*Your goal:* Reproduce every entry below precisely; do not include the pictures.

[Dataset excerpts]
[Start of section]

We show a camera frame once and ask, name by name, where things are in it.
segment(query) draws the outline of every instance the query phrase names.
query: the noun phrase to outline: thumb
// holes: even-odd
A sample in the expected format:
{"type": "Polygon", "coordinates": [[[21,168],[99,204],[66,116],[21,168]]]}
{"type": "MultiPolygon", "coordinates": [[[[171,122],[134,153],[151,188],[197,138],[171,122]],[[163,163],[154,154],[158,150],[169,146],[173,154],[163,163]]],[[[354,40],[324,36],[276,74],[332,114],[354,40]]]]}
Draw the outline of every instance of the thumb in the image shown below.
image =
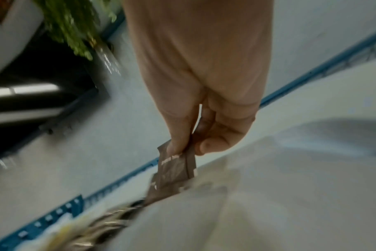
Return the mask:
{"type": "Polygon", "coordinates": [[[182,153],[187,147],[192,130],[198,119],[199,108],[195,108],[185,117],[162,114],[171,136],[171,142],[167,146],[167,153],[169,155],[182,153]]]}

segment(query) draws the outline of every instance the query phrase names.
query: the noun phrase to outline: gray surface
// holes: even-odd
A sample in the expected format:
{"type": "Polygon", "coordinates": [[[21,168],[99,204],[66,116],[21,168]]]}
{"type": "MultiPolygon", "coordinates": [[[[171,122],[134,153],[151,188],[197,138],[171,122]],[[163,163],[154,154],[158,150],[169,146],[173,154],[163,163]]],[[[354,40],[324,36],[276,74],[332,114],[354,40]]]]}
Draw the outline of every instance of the gray surface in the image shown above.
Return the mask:
{"type": "MultiPolygon", "coordinates": [[[[267,92],[376,31],[376,0],[275,4],[267,92]]],[[[0,167],[0,236],[77,194],[88,195],[157,156],[168,139],[138,72],[125,25],[112,38],[121,76],[103,75],[110,99],[82,111],[73,131],[44,135],[0,167]]],[[[106,72],[104,65],[99,68],[106,72]]]]}

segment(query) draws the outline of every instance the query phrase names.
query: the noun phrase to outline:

[End of section]

*Solved exercise:*
We show a camera frame once and ask, name by name, where things are in it.
segment(query) draws the outline of every instance the query phrase names.
query: the noun phrase to outline: thumb
// holes: even-odd
A sample in the expected format:
{"type": "Polygon", "coordinates": [[[21,168],[99,204],[66,116],[21,168]]]}
{"type": "MultiPolygon", "coordinates": [[[[171,122],[134,153],[151,188],[197,138],[171,122]],[[163,163],[154,154],[158,150],[169,146],[173,154],[163,163]]],[[[354,40],[324,36],[276,74],[332,114],[354,40]]]]}
Draw the outline of every instance of the thumb in the image shown below.
image =
Return the mask:
{"type": "Polygon", "coordinates": [[[182,153],[187,147],[192,130],[198,119],[199,108],[195,108],[185,117],[162,114],[171,136],[171,142],[167,146],[167,153],[169,155],[182,153]]]}

segment(query) draws the outline of every instance the query phrase names.
query: the noun phrase to outline: gray surface
// holes: even-odd
A sample in the expected format:
{"type": "Polygon", "coordinates": [[[21,168],[99,204],[66,116],[21,168]]]}
{"type": "MultiPolygon", "coordinates": [[[[171,122],[134,153],[151,188],[197,138],[171,122]],[[163,163],[154,154],[158,150],[169,146],[173,154],[163,163]]],[[[354,40],[324,36],[276,74],[332,114],[354,40]]]]}
Draw the outline of every instance of the gray surface in the image shown above.
Return the mask:
{"type": "MultiPolygon", "coordinates": [[[[267,92],[376,31],[376,0],[275,4],[267,92]]],[[[0,167],[0,236],[77,194],[88,195],[157,156],[168,139],[138,72],[125,25],[112,38],[121,76],[103,75],[110,99],[82,111],[73,131],[44,135],[0,167]]],[[[106,72],[104,65],[99,68],[106,72]]]]}

segment(query) draws the outline of every instance the query phrase names.
query: the noun phrase to outline:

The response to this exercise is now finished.